Location
- Westlands Avenue Sittingbourne, Kent, ME10 1PF England
- Coordinates: 51°20′34″N 0°42′40″E﻿ / ﻿51.3427°N 0.71104°E

Information
- Type: Academy
- Department for Education URN: 136286 Tables
- Ofsted: Reports
- Trust Principal: Jonathan Whitcombe
- Gender: Coeducational
- Age: 11 to 18
- Capacity: 1742+
- Houses: Year 11 and more
- Colours: Yellow, Green, Red, Blue and Grey
- Website: www.westlands.org.uk

= Westlands School, Sittingbourne =

Westlands School is a coeducational secondary school and sixth form with academy status, located in Sittingbourne in the English county of Kent.

Previously a foundation school administered by Kent County Council, Westlands School converted to academy status on 1 September 2010. Westlands School has specialist status in Mathematics, Computing & Science. The school is now part of the Swale Academies Trust which also includes Westlands Primary School, Regis Manor Primary School, Meopham School and The Sittingbourne School.

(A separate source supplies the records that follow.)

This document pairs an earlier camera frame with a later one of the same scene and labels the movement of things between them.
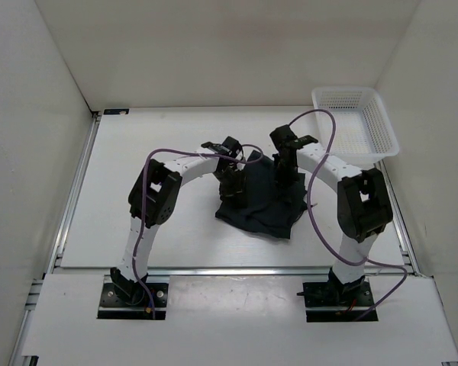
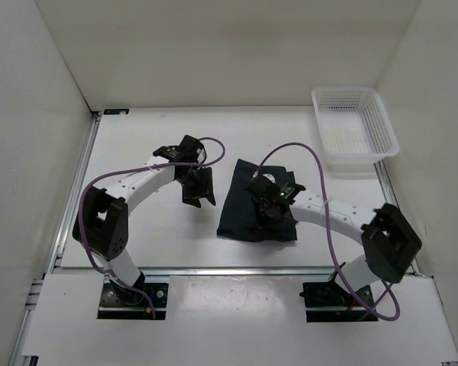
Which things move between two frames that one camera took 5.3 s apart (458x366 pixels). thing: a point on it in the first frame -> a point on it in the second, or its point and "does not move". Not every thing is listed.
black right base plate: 329,294 does not move
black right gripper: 281,179 -> 262,223
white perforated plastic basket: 364,130 does not move
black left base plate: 112,306 does not move
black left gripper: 237,188 -> 204,189
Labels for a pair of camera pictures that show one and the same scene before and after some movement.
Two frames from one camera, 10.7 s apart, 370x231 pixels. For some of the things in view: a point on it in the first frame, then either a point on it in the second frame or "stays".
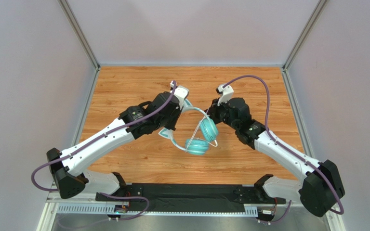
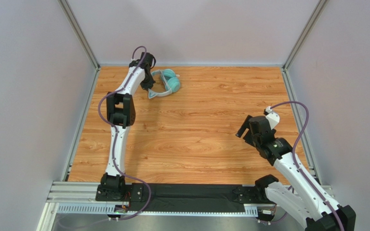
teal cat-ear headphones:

Westlands School offers GCSEs and BTECs as programmes of study for pupils, while students in the sixth form have the option to study from a range of A-levels, City and Guilds courses and further BTECs.

It is the largest school in Sittingbourne, with a total of 1,742 students. The school Is adapting new communities which include a separate year 11 group.